== What the exercise asks ==
Each line below from the one containing "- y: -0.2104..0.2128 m" through the one containing "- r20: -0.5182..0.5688" is to be given again exactly, and no line outside that span.

== Data for the task ==
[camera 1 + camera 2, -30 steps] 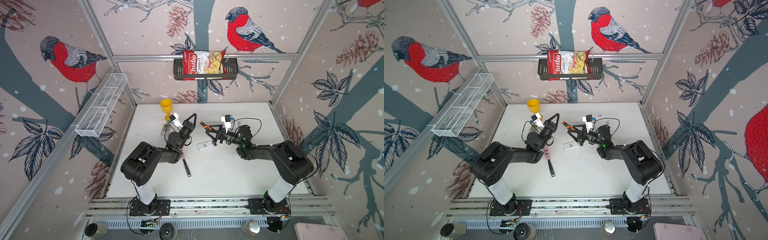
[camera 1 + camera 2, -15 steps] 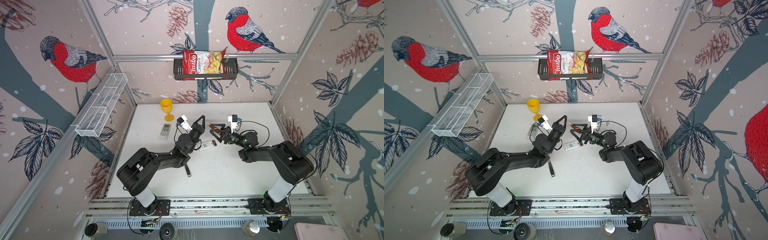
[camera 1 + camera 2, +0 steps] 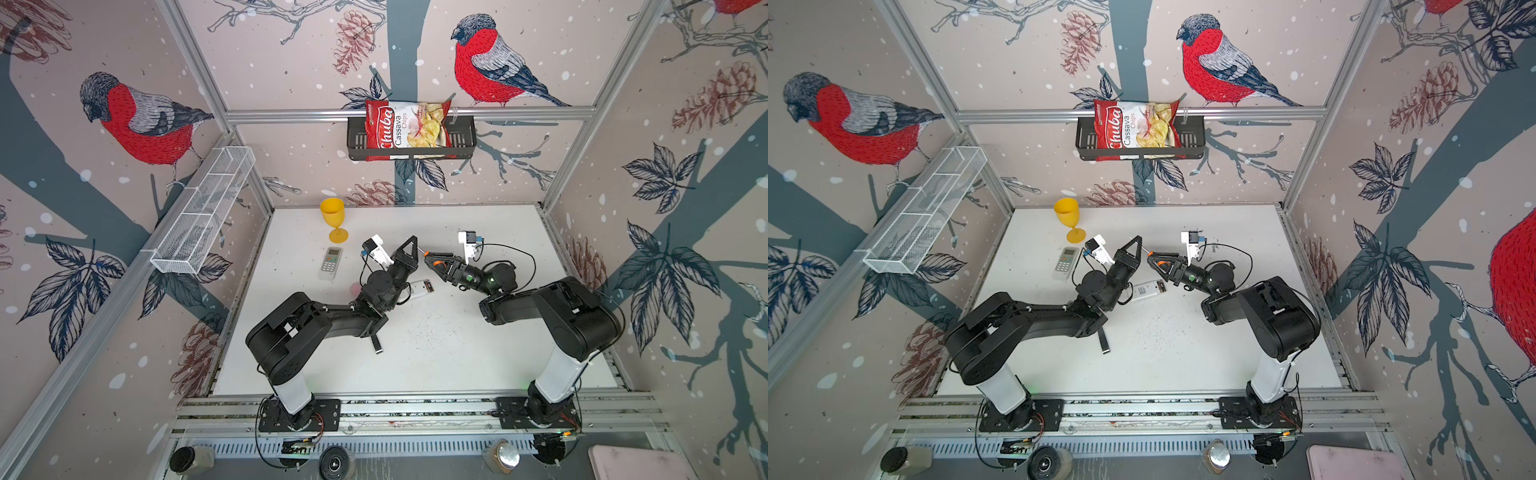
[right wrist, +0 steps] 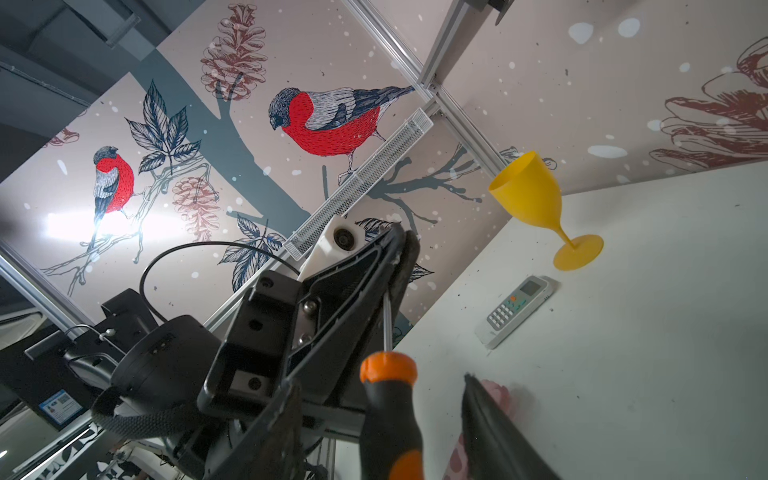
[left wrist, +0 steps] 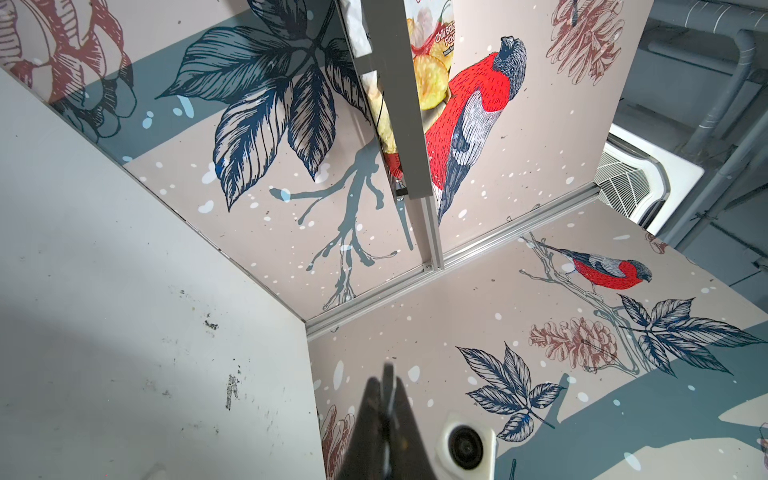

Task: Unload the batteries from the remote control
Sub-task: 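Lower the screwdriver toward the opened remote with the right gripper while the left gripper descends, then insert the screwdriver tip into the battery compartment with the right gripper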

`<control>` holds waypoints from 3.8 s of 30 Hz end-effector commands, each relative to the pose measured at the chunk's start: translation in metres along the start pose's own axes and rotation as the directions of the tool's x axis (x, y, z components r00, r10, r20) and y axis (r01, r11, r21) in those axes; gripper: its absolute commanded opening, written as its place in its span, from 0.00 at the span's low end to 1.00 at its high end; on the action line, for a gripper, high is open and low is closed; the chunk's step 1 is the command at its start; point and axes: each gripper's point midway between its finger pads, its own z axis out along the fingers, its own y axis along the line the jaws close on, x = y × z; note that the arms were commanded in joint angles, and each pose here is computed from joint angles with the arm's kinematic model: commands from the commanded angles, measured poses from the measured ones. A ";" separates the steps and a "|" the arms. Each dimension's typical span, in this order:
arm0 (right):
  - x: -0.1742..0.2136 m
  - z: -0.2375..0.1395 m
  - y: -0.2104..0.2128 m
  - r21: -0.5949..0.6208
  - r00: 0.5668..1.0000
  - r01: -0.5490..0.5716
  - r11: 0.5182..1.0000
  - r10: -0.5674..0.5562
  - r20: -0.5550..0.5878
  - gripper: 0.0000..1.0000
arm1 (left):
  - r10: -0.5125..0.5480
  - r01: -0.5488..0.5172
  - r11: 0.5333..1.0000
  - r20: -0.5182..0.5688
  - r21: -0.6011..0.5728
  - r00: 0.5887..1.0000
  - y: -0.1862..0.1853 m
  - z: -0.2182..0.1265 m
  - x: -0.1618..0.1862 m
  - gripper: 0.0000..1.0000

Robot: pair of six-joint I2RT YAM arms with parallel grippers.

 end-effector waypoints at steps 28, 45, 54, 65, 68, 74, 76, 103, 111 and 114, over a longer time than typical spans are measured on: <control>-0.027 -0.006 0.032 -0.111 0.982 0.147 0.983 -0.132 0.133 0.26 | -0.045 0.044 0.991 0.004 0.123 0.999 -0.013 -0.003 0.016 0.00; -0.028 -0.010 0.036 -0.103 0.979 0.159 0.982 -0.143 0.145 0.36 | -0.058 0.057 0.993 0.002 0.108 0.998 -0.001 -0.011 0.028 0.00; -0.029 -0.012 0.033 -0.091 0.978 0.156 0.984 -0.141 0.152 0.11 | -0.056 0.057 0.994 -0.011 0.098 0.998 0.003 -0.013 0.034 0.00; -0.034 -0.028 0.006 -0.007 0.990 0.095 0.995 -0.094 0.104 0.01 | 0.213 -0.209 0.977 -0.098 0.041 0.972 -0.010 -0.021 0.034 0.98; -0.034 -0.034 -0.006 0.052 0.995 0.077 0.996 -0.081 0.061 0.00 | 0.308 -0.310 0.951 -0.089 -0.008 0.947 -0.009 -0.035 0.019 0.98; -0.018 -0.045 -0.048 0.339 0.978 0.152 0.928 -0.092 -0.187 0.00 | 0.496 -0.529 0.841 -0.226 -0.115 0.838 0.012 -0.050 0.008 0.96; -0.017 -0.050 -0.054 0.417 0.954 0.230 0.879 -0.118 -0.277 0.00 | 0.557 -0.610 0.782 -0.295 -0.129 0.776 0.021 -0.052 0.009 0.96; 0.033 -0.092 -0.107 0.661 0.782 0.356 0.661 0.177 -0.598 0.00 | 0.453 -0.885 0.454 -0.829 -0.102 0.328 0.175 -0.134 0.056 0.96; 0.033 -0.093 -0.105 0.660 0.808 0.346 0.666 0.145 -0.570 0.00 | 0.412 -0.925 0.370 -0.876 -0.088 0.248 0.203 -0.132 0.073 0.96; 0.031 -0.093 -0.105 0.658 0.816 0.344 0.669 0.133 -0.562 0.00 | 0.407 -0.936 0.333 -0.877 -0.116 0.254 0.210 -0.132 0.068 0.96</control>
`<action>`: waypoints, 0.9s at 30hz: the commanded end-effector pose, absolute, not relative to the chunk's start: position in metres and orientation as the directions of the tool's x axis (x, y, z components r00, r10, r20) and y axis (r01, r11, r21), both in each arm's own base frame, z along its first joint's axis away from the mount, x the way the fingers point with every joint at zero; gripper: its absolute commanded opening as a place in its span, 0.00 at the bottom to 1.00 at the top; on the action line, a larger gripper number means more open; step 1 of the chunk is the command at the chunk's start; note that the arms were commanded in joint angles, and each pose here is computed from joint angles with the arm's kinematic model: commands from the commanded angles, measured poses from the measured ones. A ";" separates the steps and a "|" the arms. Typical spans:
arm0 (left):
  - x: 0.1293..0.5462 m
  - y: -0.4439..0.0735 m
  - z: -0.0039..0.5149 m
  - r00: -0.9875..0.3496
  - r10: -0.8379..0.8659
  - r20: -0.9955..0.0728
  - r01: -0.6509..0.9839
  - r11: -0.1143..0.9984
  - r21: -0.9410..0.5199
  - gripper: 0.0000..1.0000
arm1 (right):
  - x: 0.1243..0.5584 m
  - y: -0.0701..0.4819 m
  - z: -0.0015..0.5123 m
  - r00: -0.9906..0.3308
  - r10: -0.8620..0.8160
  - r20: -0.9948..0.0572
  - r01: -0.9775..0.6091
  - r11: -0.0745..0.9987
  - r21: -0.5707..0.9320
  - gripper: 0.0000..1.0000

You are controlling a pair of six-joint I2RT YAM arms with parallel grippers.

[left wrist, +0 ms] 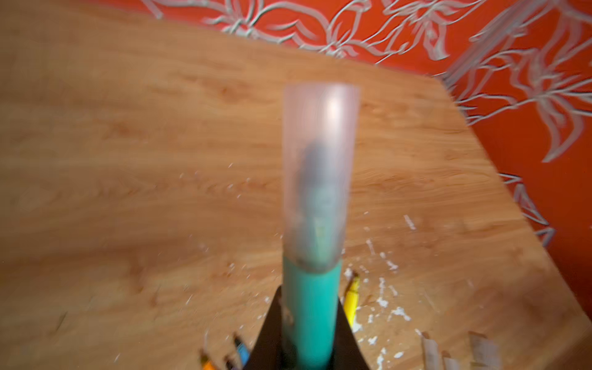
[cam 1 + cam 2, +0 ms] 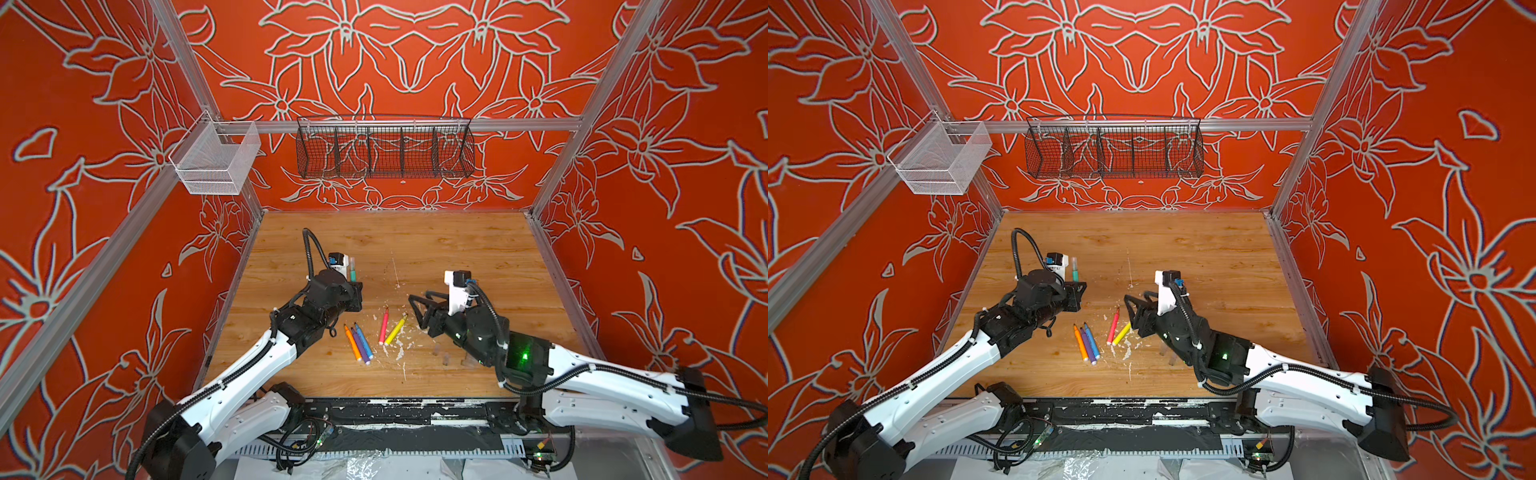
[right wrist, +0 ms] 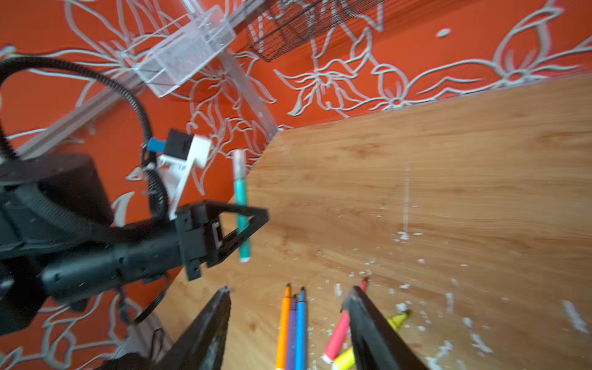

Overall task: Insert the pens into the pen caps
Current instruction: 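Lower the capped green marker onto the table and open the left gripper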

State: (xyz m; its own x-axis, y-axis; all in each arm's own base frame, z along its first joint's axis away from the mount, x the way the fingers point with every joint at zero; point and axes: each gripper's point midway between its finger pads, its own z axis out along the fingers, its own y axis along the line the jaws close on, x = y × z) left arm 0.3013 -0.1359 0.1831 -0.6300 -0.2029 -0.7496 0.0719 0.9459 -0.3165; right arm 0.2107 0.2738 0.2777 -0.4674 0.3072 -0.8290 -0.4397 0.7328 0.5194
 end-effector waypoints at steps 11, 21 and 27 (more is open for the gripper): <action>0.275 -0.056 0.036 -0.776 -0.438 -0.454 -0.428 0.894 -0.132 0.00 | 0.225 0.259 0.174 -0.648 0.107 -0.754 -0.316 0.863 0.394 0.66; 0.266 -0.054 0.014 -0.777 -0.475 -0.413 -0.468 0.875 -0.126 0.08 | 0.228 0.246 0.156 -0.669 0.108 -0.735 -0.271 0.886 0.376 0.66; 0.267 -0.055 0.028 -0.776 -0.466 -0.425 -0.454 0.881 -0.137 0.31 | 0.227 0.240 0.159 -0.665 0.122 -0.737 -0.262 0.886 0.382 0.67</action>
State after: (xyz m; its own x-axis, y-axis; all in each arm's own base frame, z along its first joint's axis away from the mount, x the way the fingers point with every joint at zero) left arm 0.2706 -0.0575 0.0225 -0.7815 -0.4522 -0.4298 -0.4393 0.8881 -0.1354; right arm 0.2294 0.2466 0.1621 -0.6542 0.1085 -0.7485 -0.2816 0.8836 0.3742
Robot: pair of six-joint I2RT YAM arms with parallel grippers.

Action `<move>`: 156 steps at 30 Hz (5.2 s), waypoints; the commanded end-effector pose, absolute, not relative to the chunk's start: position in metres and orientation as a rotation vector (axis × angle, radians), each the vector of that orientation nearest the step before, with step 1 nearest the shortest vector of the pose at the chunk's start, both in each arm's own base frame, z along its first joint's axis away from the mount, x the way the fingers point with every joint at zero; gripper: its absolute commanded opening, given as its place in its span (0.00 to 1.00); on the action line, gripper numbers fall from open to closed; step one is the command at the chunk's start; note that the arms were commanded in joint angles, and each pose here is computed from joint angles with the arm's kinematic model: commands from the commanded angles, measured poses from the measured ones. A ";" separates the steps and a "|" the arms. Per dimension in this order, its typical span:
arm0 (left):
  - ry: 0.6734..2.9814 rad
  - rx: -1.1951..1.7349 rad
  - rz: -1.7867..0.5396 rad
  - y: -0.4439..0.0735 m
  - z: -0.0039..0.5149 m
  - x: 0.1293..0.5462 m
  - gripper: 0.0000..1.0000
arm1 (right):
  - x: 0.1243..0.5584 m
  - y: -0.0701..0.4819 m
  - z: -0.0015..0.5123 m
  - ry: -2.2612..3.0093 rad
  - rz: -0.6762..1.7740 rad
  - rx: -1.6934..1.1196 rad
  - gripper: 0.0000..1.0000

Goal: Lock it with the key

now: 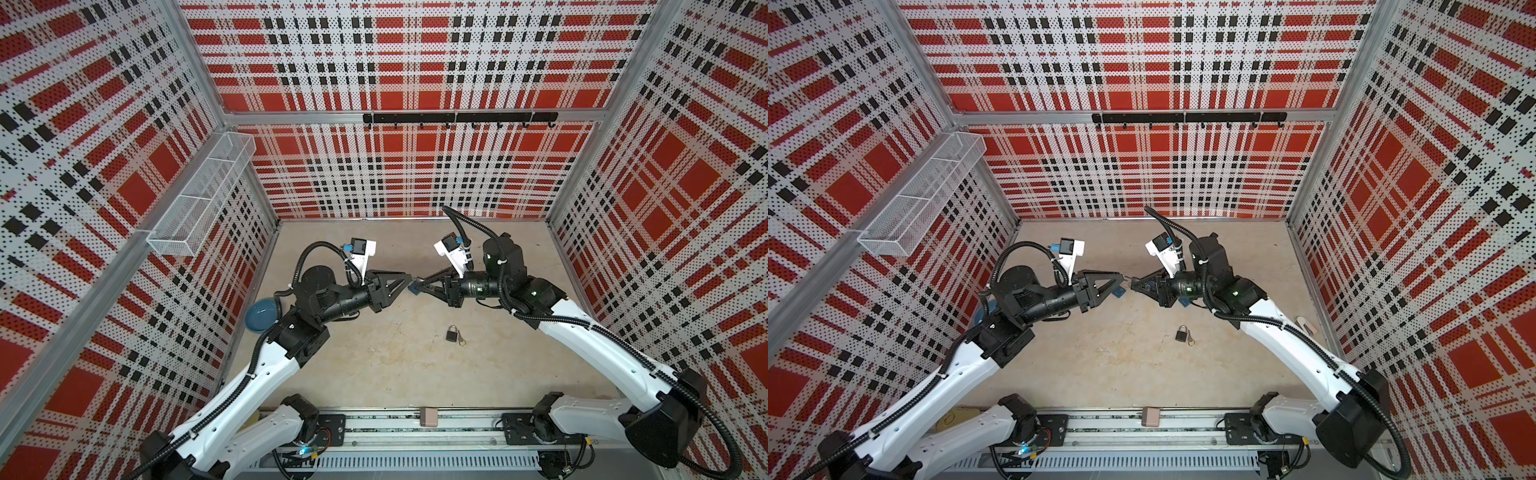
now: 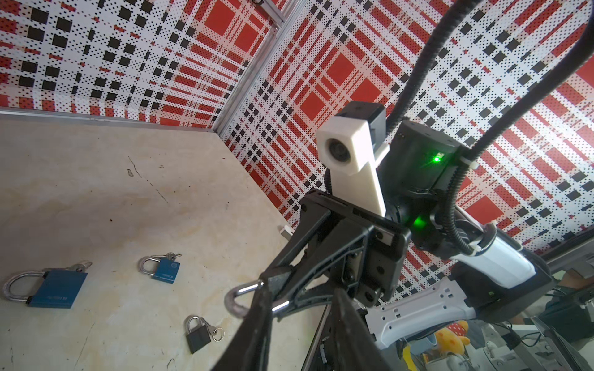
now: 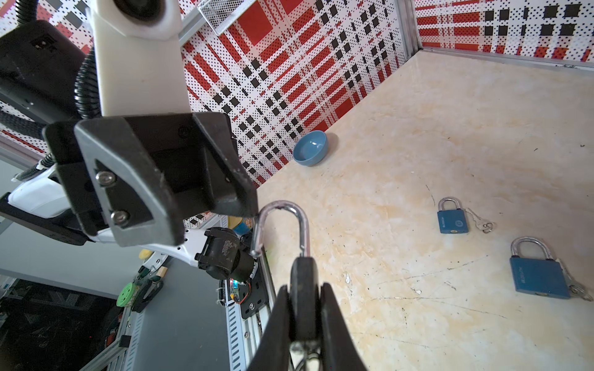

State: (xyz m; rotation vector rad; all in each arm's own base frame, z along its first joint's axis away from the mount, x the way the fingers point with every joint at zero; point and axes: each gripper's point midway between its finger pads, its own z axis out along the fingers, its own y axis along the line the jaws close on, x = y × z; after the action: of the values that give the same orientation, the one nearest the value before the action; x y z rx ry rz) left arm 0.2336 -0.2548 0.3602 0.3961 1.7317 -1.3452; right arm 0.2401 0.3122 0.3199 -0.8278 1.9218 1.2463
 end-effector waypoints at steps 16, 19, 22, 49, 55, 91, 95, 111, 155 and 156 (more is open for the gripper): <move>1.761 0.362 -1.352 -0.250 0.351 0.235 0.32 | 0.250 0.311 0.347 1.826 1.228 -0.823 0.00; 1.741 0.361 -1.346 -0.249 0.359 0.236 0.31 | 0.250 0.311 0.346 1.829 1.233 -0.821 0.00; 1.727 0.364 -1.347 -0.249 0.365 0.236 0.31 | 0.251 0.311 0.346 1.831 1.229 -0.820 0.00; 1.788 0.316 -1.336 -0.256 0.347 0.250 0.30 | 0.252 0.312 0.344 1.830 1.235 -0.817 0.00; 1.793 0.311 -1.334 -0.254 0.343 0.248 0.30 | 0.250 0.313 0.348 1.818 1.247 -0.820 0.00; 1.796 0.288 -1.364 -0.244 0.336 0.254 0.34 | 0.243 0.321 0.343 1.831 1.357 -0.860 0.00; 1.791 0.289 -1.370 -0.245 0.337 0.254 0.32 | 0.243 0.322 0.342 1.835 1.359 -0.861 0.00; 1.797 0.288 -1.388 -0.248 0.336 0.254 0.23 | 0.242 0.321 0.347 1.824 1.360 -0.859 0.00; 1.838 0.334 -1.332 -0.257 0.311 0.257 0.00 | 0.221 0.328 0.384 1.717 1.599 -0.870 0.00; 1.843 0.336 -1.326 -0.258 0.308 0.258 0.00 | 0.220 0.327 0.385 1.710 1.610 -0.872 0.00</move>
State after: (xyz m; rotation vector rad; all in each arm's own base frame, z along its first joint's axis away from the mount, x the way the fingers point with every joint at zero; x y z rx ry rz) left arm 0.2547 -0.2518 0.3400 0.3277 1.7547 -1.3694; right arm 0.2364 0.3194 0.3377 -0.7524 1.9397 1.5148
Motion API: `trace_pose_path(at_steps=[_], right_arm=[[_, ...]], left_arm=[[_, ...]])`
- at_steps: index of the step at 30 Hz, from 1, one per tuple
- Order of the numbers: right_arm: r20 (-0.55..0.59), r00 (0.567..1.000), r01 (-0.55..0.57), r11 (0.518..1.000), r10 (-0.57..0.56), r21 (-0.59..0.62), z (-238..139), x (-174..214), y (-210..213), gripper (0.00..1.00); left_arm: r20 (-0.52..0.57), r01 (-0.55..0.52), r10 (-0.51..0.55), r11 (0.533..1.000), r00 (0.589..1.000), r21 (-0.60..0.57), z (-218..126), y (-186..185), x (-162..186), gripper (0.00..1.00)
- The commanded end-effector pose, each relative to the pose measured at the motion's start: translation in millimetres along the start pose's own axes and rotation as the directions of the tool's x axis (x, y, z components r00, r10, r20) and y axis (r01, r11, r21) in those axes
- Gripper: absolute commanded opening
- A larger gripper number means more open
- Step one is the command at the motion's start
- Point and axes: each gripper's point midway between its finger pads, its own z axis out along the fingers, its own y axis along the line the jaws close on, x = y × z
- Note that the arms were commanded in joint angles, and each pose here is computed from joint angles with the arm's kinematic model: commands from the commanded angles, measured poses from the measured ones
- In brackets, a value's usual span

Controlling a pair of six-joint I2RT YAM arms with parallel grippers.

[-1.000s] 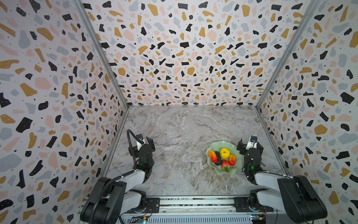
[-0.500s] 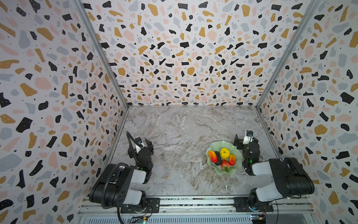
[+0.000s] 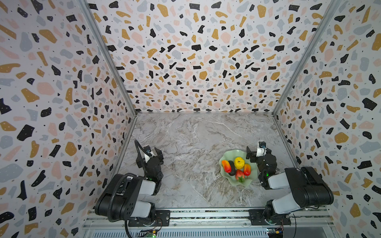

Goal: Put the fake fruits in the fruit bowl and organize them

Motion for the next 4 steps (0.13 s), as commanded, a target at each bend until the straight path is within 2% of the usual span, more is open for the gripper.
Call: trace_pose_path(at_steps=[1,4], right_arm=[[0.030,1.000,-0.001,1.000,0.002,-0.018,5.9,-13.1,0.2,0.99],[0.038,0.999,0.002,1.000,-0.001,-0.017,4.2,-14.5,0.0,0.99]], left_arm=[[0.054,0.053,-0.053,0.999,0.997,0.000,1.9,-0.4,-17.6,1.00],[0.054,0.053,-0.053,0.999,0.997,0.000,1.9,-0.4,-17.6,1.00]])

== Response box ==
  - y: -0.2104..0.2128 m
  - r21: -0.5949..0.6208
  - r00: 0.5668..1.0000
  - r01: -0.5490..0.5716
  - r11: 0.5182..1.0000
  - r10: -0.5674..0.5562
  - r20: -0.5550..0.5878
  - gripper: 0.0000..1.0000
arm1 (left):
  - r10: -0.5125..0.5480
  - r01: -0.5488..0.5172
  - r11: 0.5333..1.0000
  - r20: -0.5182..0.5688

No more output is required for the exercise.